Although I supported the tax, I believe that those opposed had valid reasons, and I respect their views. Why focus on private pre-K when the public schools and our infrastruc­ture are crumbling? Why not a tax that disproport­ionately affects the rich? And most of all, there seemed to be a general resentment at having the liberal elite decide what is best for the whole city without much input from the working class. I saw a lot of arrogance in the comments of pro-tax folks, calling the anti-taxers “stupid” or assuming that they must “hate kids.”

But one opinion I heard is just flat-out wrong and dangerous. Ironically, some of the very same people who are so opposed to being told what to do by outsiders are being manipulate­d by the Big Soda manufactur­ers into believing that soda is not very harmful. I saw these comments over and over: “Why not tax diet drinks, why not fast food? Why not all sugar?” or, “Sugary drinks aren’t so harmful.”

Sugary drinks stand out as the most important contributo­r to obesity and its consequenc­es, including diabetes and heart disease. They are more dangerous than cigarettes for most people. Cigarettes are what is called a stochastic risk, like buying a lottery ticket to cancer. The more you smoke, the better your chances of getting cancer, since you are buying more lottery tickets. But you can also be a heavy smoker all your life and never get cancer. In fact, the lifetime risk of getting cancer for even the heaviest smokers is only about 20 percent to 25 percent. Not so with sugary drinks; nearly everyone who drinks more than a couple per day will suffer the consequenc­es of the excess calories. And the more you drink, the worse those effects will be.

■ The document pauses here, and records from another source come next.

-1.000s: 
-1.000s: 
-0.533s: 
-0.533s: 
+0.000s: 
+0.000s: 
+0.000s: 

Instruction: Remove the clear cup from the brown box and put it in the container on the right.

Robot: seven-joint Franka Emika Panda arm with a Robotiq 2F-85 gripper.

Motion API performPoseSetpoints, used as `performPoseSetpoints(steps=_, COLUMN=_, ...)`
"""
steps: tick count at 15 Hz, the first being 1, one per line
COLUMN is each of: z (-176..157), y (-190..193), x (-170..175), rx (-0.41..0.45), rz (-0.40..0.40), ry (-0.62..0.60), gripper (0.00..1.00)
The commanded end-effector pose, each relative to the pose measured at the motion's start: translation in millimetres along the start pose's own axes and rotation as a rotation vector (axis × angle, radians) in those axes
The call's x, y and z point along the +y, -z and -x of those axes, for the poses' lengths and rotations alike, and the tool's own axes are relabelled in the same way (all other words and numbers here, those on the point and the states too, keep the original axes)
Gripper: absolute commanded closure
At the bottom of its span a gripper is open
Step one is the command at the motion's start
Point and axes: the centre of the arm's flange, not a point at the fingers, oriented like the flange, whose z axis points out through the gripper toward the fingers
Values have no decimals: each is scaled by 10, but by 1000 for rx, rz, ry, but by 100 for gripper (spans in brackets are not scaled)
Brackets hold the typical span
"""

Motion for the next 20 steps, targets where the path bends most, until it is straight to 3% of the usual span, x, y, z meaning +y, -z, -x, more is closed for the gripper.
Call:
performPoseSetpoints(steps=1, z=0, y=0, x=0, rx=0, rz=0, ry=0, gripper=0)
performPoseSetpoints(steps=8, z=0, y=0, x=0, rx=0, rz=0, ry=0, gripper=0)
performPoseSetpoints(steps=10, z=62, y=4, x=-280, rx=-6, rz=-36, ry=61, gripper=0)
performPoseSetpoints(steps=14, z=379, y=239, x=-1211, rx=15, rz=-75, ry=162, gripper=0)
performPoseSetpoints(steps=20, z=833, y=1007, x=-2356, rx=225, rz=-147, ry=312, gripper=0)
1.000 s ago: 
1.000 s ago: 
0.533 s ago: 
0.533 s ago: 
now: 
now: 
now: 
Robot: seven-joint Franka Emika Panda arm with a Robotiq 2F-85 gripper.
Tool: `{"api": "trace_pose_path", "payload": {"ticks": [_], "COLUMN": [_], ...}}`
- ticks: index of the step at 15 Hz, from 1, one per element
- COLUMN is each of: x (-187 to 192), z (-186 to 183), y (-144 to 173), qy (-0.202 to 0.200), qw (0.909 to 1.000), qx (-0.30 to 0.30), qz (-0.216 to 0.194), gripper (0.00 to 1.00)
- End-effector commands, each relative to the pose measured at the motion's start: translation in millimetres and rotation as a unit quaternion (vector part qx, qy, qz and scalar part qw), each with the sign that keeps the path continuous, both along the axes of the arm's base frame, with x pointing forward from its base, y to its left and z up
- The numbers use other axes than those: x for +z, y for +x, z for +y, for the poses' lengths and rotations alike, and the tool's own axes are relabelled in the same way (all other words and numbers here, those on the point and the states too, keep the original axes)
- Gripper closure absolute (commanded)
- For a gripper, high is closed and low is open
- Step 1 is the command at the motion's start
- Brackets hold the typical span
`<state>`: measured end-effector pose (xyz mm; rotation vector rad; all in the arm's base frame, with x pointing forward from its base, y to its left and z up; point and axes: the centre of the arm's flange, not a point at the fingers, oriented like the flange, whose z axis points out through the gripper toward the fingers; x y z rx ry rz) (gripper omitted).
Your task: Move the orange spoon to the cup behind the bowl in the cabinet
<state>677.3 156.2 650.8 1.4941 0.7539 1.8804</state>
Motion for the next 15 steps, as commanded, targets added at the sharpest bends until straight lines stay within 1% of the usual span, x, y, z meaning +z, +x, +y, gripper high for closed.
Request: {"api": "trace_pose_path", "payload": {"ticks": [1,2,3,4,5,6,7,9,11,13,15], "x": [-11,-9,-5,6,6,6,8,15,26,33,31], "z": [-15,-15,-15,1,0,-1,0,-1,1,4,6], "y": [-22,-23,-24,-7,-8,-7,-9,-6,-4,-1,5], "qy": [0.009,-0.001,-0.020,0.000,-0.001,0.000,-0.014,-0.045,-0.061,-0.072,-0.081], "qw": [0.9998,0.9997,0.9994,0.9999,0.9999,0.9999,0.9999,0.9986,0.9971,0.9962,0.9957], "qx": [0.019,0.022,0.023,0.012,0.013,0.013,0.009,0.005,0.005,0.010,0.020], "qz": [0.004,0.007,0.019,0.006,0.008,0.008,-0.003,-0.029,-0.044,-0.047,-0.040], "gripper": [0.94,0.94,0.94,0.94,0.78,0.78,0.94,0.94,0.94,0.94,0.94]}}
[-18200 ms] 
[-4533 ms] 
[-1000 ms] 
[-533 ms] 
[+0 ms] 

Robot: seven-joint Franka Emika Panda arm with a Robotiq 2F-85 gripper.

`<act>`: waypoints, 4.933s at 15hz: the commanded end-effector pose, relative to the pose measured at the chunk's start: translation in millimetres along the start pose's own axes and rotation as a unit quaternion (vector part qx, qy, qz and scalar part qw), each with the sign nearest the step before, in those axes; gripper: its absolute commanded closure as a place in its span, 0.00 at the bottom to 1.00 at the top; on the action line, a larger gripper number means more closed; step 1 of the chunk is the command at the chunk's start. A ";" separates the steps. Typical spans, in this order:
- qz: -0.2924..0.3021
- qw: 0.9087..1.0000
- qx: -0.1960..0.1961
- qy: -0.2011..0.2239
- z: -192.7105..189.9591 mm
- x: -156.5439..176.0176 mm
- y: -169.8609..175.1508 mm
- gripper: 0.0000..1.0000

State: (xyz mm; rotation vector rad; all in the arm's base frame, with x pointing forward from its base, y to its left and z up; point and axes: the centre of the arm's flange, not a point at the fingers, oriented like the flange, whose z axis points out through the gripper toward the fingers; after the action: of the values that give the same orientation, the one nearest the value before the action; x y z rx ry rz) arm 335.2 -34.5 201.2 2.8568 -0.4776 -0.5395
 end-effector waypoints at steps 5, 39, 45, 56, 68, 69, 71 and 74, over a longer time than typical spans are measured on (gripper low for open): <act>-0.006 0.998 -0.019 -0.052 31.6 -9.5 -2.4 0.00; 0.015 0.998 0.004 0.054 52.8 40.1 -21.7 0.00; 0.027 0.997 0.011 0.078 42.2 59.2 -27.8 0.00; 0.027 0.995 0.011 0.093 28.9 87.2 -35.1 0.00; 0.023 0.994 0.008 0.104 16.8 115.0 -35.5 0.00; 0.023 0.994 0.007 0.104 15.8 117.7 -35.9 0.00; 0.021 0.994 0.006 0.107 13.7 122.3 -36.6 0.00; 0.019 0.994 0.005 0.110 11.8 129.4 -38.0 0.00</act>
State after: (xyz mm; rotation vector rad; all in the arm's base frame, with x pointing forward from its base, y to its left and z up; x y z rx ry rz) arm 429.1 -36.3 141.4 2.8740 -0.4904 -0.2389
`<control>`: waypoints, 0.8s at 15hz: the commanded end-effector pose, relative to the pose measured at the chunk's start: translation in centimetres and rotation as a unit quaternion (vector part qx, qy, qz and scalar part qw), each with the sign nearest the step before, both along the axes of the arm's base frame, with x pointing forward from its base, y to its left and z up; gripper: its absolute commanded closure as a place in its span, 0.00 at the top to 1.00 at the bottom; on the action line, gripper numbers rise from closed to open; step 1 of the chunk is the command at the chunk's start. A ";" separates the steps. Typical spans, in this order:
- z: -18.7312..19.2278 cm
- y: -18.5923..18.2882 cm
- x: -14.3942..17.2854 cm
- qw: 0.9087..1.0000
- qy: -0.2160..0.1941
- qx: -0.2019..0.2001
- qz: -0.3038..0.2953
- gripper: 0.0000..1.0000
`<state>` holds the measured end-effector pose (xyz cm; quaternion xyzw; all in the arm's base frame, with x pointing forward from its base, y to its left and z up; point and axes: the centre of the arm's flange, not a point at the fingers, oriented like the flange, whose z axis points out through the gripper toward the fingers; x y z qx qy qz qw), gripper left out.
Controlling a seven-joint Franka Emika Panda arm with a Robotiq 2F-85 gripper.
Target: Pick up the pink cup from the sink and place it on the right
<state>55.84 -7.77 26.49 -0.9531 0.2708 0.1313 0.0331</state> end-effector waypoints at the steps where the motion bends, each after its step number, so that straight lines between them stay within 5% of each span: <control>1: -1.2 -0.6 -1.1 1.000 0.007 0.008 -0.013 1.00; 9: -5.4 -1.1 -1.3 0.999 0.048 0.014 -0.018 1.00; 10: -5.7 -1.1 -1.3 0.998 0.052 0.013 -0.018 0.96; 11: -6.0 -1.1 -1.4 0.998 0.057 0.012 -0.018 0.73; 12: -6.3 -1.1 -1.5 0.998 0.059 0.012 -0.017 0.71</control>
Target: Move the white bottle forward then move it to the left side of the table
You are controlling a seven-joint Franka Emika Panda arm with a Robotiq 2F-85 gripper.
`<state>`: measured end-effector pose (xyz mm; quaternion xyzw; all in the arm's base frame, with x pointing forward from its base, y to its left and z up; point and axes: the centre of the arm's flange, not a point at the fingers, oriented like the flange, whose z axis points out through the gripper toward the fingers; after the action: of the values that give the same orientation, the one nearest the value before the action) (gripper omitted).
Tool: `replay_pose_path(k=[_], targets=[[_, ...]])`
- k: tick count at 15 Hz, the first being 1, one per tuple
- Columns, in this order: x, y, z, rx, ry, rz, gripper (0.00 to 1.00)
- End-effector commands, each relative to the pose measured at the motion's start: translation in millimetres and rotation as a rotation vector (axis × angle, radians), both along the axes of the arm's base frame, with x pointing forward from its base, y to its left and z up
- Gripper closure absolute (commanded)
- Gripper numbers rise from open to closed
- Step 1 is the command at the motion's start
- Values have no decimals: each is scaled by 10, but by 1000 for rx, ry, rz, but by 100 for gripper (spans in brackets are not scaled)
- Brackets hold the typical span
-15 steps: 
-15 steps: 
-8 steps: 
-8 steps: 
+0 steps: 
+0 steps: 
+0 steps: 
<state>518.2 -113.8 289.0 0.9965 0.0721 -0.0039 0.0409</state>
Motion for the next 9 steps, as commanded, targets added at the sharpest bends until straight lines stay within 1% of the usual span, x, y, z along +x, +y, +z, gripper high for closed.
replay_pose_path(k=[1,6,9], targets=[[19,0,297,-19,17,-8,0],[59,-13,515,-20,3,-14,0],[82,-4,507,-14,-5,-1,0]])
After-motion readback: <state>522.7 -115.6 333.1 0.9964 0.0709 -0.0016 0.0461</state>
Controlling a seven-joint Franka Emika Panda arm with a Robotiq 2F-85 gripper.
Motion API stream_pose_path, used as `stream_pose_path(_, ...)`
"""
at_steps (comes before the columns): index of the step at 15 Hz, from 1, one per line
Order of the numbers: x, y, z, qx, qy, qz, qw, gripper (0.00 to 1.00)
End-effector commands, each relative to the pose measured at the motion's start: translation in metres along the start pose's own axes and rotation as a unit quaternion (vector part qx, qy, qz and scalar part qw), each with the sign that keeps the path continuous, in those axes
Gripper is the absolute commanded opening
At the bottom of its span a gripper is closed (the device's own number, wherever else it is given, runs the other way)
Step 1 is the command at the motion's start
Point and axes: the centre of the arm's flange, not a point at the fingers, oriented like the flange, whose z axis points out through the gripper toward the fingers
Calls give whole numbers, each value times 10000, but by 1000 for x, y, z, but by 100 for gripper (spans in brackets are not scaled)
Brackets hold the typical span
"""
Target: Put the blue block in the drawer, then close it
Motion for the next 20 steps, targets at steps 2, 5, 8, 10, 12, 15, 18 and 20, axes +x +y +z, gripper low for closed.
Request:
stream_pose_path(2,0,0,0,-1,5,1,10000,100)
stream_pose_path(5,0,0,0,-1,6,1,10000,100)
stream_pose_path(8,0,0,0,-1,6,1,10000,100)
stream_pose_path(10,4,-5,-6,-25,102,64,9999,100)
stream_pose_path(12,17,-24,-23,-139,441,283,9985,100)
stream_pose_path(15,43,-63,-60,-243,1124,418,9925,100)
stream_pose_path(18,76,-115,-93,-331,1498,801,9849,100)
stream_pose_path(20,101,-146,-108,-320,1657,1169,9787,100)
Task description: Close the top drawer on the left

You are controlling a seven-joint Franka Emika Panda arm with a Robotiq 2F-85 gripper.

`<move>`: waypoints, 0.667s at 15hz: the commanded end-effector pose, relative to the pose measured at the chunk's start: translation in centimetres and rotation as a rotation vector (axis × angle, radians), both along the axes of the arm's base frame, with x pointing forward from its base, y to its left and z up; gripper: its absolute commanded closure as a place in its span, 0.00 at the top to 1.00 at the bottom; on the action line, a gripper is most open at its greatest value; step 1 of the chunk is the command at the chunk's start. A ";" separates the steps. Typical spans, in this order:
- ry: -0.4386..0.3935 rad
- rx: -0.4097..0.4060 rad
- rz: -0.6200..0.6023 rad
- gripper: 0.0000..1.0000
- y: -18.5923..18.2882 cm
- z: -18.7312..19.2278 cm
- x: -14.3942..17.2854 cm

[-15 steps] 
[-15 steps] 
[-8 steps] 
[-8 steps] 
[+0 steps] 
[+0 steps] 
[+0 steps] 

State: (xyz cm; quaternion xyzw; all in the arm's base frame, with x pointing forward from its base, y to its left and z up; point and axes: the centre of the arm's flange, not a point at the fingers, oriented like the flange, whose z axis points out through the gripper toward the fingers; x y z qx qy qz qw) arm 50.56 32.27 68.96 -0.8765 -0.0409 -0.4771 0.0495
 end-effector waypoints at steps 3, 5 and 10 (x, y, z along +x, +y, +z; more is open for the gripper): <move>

Another difference: The dangers of smoking have been widely known for almost 50 years. Sugary drinks are considered so safe that children routinely are given juices and sodas as young as 1 or 2 years old. The calories in sugary drinks don’t register in our brains like calories from food do, so we can drink hundreds of empty calories in the form of sodas and not feel full, leading us to drink even more.

The links between obesity and sugary drinks are well-documented and unimpeacha­ble. For each 12-ounce soda per day a child drinks, the odds of that child becoming obese increase by 60 percent. And among adults who average just one can per day, heart attack risk is 20 percent higher, gout risk is 75 percent higher. Those who increase their consumptio­n by just one can per day gain more weight over time. And reducing your intake of sugary drinks is one of the fastest and easiest ways to lose weight. There is some evidence that diet drinks may also be bad for your health, but not nearly as direct. The same goes for fast food or other sugar delivery systems.

Sugary drinks are some of the cheapest drinks you can buy at the supermarke­t, because your tax dollars are used to promote soda-drinking in the form of heavy subsidies to corn farmers and the production of high-fructose corn syrup. In addition to this, many grocery stores use sodas as a lossleader, luring customers into the store with even cheaper prices.

Use of cigarettes only started to drop when they were highly taxed and banned in public places, even though people were well aware of the dangers of smoking for years before. We can expect the same for sodas. We humans are creatures of habit, and sugar, like cigarettes, is a highly addictive habit. Our environmen­t — the prices, the advertisin­g, the availabili­ty — encourages us to drink more soda than we should.

Those against the tax said they want to make free choices without being influenced by outside actors or government interventi­on. Right now, we all are being influenced by the slick advertisin­g from the soda companies and the cheap prices subsidized by our tax dollars. Don’t be duped. Sugary drinks are among our biggest public health threats, and that will only change when we cut through the propaganda to educate ourselves and begin to treat them the same way we treat similar threats like cigarettes. Wendy Johnson, M.D., M.P.H., is medical director of La Familia Medical Center.